### Exercise aim
Scan the data. Collect each line that contains the word "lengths".

Dataset entries
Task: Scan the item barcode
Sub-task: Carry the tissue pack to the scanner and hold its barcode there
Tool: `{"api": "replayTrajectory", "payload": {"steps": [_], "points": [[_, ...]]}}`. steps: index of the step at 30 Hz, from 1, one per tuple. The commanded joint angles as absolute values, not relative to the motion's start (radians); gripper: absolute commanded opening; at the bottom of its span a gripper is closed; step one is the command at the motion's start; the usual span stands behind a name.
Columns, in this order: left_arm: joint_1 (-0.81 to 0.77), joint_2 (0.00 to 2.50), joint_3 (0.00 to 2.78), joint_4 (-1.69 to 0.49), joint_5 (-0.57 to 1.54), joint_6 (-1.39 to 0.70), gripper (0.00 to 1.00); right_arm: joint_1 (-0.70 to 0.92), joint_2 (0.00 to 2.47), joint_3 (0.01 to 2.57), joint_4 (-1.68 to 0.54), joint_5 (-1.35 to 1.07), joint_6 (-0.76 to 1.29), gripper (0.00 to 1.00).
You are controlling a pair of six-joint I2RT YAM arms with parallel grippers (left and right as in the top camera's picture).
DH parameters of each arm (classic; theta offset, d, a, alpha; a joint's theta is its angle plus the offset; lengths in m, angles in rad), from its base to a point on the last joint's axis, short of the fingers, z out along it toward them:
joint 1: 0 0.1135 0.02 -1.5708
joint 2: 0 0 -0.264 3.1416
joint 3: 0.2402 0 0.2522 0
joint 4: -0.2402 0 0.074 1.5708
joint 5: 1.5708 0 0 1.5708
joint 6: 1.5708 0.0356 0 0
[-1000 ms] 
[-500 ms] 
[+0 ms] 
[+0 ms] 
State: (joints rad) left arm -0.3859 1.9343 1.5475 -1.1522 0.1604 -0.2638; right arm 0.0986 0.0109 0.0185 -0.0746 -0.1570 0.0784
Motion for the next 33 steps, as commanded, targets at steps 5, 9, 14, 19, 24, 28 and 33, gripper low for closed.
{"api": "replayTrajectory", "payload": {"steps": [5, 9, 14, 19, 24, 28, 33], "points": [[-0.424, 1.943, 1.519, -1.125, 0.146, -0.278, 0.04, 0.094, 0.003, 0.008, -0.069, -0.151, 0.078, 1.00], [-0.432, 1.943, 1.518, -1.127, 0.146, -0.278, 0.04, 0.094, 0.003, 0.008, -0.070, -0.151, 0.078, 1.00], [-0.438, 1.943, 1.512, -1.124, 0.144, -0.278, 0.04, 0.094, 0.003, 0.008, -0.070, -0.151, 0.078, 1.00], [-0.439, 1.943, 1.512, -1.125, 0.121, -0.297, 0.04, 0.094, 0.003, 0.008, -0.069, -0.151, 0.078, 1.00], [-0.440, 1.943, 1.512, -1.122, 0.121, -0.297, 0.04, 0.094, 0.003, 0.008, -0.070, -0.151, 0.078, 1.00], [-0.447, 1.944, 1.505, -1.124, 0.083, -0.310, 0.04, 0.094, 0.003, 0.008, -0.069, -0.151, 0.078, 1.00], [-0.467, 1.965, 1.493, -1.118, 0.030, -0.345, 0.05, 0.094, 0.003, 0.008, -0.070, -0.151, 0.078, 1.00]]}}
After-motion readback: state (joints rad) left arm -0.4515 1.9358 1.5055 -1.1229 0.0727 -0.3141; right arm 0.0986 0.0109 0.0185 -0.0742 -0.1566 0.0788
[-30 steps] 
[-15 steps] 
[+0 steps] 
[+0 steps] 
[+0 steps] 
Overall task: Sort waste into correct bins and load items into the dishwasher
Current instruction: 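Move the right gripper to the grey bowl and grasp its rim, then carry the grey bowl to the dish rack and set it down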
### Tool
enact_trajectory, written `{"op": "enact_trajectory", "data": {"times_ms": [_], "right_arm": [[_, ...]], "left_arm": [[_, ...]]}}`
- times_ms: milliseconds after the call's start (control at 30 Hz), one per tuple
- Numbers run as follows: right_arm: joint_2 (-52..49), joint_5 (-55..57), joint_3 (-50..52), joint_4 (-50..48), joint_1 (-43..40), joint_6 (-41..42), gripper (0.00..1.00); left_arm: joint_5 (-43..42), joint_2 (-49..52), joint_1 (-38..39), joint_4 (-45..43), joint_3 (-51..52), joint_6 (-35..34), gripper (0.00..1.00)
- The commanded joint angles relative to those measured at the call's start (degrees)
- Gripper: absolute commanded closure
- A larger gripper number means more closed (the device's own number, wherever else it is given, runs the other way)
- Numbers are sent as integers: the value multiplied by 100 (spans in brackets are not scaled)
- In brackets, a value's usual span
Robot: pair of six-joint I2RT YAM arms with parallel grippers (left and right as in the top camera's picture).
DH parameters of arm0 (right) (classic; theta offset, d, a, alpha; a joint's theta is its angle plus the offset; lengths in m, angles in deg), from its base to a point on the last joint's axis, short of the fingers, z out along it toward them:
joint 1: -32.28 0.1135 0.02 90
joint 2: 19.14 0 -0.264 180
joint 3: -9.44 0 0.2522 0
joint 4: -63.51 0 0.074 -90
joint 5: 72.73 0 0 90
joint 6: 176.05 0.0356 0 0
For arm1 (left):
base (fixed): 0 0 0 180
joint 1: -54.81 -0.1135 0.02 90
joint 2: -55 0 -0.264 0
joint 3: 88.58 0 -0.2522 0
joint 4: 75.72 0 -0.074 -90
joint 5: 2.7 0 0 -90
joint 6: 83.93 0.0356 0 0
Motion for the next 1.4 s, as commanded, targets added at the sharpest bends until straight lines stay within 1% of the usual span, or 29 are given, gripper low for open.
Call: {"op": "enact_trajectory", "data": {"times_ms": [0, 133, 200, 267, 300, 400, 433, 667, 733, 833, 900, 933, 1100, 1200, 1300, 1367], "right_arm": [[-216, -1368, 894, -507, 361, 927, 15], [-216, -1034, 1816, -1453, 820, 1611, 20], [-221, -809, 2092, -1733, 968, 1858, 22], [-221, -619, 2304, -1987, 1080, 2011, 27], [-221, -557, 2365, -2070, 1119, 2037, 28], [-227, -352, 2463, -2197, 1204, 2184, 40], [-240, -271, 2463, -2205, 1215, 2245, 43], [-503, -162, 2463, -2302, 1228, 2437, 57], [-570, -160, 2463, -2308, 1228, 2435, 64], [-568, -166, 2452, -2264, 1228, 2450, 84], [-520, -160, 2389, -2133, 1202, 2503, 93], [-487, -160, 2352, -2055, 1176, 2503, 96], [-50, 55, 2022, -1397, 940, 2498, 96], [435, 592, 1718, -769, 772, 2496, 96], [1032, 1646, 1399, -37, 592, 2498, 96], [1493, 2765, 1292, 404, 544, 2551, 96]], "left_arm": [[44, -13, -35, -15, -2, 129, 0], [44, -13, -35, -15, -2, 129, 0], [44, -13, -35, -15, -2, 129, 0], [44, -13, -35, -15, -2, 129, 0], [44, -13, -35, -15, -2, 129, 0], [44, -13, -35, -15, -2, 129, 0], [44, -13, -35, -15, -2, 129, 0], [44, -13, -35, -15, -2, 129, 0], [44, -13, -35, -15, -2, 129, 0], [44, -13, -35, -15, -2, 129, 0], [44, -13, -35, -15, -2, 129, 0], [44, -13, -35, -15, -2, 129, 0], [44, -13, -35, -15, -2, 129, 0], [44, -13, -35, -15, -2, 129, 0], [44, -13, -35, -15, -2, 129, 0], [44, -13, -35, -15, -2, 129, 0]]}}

### Solution to this exercise
DH parameters of each arm (classic; theta offset, d, a, alpha; a joint's theta is its angle plus the offset; lengths in m, angles in rad), from its base to a point on the last joint's axis, short of the fingers, z out along it toward them:
DH parameters of arm0 (right) (classic; theta offset, d, a, alpha; a joint's theta is its angle plus the offset; lengths in m, angles in deg), from its base to a point on the last joint's axis, short of the fingers, z out along it toward them:

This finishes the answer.